→ **What to produce**: The answer must consist solely of the lines from the start of the records through the line containing "Outline the white robot", restated word for word, with no pictures.

** Supplied material follows **

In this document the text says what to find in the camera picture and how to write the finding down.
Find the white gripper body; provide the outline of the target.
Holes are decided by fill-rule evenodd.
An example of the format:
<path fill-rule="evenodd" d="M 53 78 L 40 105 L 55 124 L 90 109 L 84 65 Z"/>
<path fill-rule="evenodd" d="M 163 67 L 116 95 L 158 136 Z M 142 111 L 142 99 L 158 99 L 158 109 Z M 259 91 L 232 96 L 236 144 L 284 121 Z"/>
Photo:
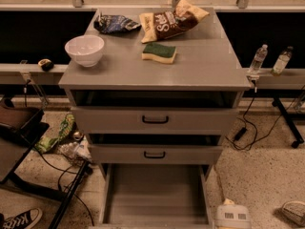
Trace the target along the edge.
<path fill-rule="evenodd" d="M 252 229 L 251 217 L 247 207 L 235 204 L 226 198 L 216 209 L 215 229 Z"/>

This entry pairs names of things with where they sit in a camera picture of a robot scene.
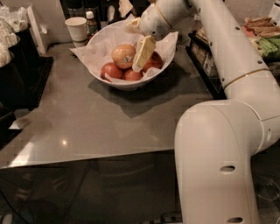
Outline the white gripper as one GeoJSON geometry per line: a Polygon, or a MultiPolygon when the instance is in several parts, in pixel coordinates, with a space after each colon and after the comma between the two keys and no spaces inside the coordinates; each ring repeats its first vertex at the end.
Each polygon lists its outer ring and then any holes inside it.
{"type": "Polygon", "coordinates": [[[140,72],[156,48],[156,40],[164,39],[170,32],[170,26],[165,21],[160,9],[152,3],[142,14],[131,20],[125,26],[127,33],[142,33],[143,39],[136,45],[136,55],[133,59],[132,69],[140,72]]]}

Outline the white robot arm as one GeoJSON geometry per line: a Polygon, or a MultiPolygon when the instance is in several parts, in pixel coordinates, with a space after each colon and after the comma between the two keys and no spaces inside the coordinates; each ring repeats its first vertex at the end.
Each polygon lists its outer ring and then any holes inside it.
{"type": "Polygon", "coordinates": [[[250,160],[280,137],[280,87],[223,0],[154,0],[127,30],[148,50],[199,13],[225,99],[204,101],[179,119],[174,154],[183,224],[260,224],[250,160]]]}

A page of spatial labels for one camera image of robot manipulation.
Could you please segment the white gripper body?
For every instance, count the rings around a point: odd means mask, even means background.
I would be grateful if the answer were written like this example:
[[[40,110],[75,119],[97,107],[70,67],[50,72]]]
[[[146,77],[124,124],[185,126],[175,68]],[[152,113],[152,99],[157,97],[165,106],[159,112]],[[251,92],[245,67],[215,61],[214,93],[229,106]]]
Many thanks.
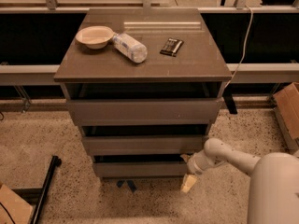
[[[216,168],[224,164],[216,158],[208,157],[204,150],[193,153],[187,158],[187,169],[190,175],[201,175],[210,168]]]

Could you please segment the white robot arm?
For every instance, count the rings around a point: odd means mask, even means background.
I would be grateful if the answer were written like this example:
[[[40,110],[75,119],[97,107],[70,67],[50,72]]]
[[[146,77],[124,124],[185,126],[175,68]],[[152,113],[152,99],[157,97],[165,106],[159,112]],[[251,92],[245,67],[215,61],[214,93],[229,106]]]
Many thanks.
[[[201,151],[181,158],[187,164],[183,192],[187,193],[205,170],[229,163],[250,177],[247,224],[299,224],[298,157],[281,152],[259,157],[209,138]]]

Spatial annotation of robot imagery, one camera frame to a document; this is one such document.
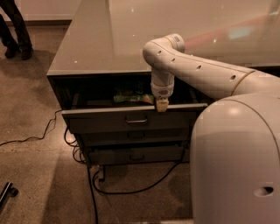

** End of Supplied material **

→ **Answer to this exercise**:
In this document the text says what to find in the camera picture and how to write the finding down.
Find the white gripper body; provide the outline of the target.
Holes are decided by fill-rule evenodd.
An example of the format:
<path fill-rule="evenodd" d="M 53 78 L 40 105 L 55 124 L 90 109 L 84 65 Z"/>
<path fill-rule="evenodd" d="M 163 67 L 116 95 L 158 136 Z M 142 111 L 142 99 L 158 99 L 158 109 Z M 259 91 L 232 96 L 236 144 L 284 121 Z"/>
Photo:
Trace the target along the edge.
<path fill-rule="evenodd" d="M 252 229 L 251 217 L 247 207 L 235 204 L 226 198 L 216 209 L 215 229 Z"/>

This entry pairs names of things with where they sit in a camera picture of a robot scene.
Outline the white gripper as one GeoJSON geometry per line: a Polygon, or a MultiPolygon when the instance is in several parts, in pixel coordinates, with a space after each colon and after the comma between the two keys and no spaces inside the coordinates; each ring repeats its first vertex at the end.
Each polygon lists its outer ring and then any holes inside it.
{"type": "Polygon", "coordinates": [[[140,72],[156,48],[156,40],[164,39],[170,32],[170,26],[165,21],[160,9],[152,3],[142,14],[131,20],[125,26],[127,33],[142,33],[143,39],[136,45],[136,55],[133,59],[132,69],[140,72]]]}

Outline the white robot arm as one GeoJSON geometry per line: a Polygon, or a MultiPolygon when the instance is in several parts, in pixel coordinates, with a space after each colon and after the comma between the two keys and no spaces inside the coordinates; each ring repeats its first vertex at the end.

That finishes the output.